My feeling is that the 2nd idea is closer to reality than the 1st, i.e., for sure, it is good to check what is the actual resolution limit for the image of small periodic objects like the USAF test chart, but this is not a sufficient criterion for a reasonable assessment of a good print.

Since we like to refer to the laws of physics, it is interesting to mention here what the laws of physics say as far as the resolution limit of a contact print are. Basically there are two limiting factors :
- a geometrical blurring effect (the simple geometrical shadow-cast effect)
- a Fresnel diffraction effect.

The geometrical effect is simply the fact that if the light source is seen under an angle "theta" from the contact printer and if there is a small gap "g" between the paper and the negative you should expect a resolution limit due to a simple shadow-cast effect
r_geom ~= (theta x g).

So a diffuse light source (theta = big) for contact printing yields a certain lack of sharpness w/respect to a point source (theta = small), for the same value of the air gap "g".

The Fresnel diffraction effect, in the unrealistic limit of a perfectly collimated beam (theta = 0) yields another blurring effect r_diff which is about the square root of lambda x g i.e.

r_diff ~= (lambda x g )^(1/2)

where lambda is the wavelength of light.

Assume that we need a resolution criterion of 30 microns, consider a light source of about 1 radian wide (~60 degrees) we are allowed an air-gap of 30 microns. In a traditional contact printing frame we are probably better than that, I have no idea. As far as the Fresnel diffraction effect is concerned, take a very pessimistic value of 1 micron for the wavalength lambda, we are allowed an air-gap of 900 microns ((900)^(1/2) = 30) i.e. about 1 millimetre in order to reach a 30 microns resolution limit ! so it is clear that in a contact print, diffraction is absolutely negligible whereas in an enlarging lens used to its optimum f-stop, diffraction is definitely non-negligible since at the best f-stop aberrations and diffraction contribute half and half.

At the first glance, the conclusion could be simple : want nice sharp prints ? no problem, use a large format camera an contact-print !! Achieving 40 cycles per mm, i.e. a limit cycle of 25 microns sounds reasonable with a modern lens covering 8"x10" and modern film. Achieving the same with an enlarging lens is certainly more difficult.

There is another very difficult issue which is the comparison of noise between and enlarged negative and a contact print.

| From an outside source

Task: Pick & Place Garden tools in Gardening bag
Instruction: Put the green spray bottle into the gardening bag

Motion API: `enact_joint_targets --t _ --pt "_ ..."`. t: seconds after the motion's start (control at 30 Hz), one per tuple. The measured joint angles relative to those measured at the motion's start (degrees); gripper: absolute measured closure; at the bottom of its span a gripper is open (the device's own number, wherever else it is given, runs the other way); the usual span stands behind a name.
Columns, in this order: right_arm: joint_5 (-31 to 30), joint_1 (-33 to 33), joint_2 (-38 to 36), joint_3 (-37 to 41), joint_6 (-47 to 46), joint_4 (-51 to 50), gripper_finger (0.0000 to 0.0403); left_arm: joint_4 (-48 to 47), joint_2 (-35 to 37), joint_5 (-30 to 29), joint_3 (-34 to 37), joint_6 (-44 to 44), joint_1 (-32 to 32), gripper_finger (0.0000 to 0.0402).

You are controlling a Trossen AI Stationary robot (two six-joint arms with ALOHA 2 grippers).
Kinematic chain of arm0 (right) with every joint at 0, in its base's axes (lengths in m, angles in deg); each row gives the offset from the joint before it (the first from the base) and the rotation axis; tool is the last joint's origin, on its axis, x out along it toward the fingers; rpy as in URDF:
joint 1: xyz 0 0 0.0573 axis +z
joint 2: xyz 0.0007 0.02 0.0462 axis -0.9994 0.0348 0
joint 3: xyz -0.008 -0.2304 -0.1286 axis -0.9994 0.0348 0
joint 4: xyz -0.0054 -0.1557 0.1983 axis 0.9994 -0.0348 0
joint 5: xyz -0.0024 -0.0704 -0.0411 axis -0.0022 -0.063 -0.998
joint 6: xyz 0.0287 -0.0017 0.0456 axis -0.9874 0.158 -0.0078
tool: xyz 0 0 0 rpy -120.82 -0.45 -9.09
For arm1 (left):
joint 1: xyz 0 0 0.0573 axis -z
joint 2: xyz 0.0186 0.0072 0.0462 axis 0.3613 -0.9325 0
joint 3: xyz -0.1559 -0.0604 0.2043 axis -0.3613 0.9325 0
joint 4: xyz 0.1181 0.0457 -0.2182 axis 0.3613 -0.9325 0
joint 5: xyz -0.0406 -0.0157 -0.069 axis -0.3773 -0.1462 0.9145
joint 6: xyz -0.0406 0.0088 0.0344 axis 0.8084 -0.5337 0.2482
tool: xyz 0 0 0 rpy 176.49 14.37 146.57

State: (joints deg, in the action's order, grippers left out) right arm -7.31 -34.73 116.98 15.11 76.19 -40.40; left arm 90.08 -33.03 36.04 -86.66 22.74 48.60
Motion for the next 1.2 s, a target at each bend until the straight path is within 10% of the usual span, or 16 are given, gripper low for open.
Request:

The noise you see on an enlarged print with a focusing loupe device is not simply the geometrically enlarged pattern of film grains, the statistics of density fluctuations is heaviliy modified when passing throught a lens. And this "noise transfer effect" is certainly different in a contact print.

Emmanuel BIGLER
11-Dec-2004, 06:52
a small corection to the above figures : the theoretical limit period @zero contrast for an effective F/32, diffraction-limited lens @ 0.7 microns wavelength is : 32 x 0.7 = 22 microns, i.e. about 45 cycles per mm (1000/22). This does not change the conclusions i.e. that it is extremely dificult to achieve this resolution in an enlarged print.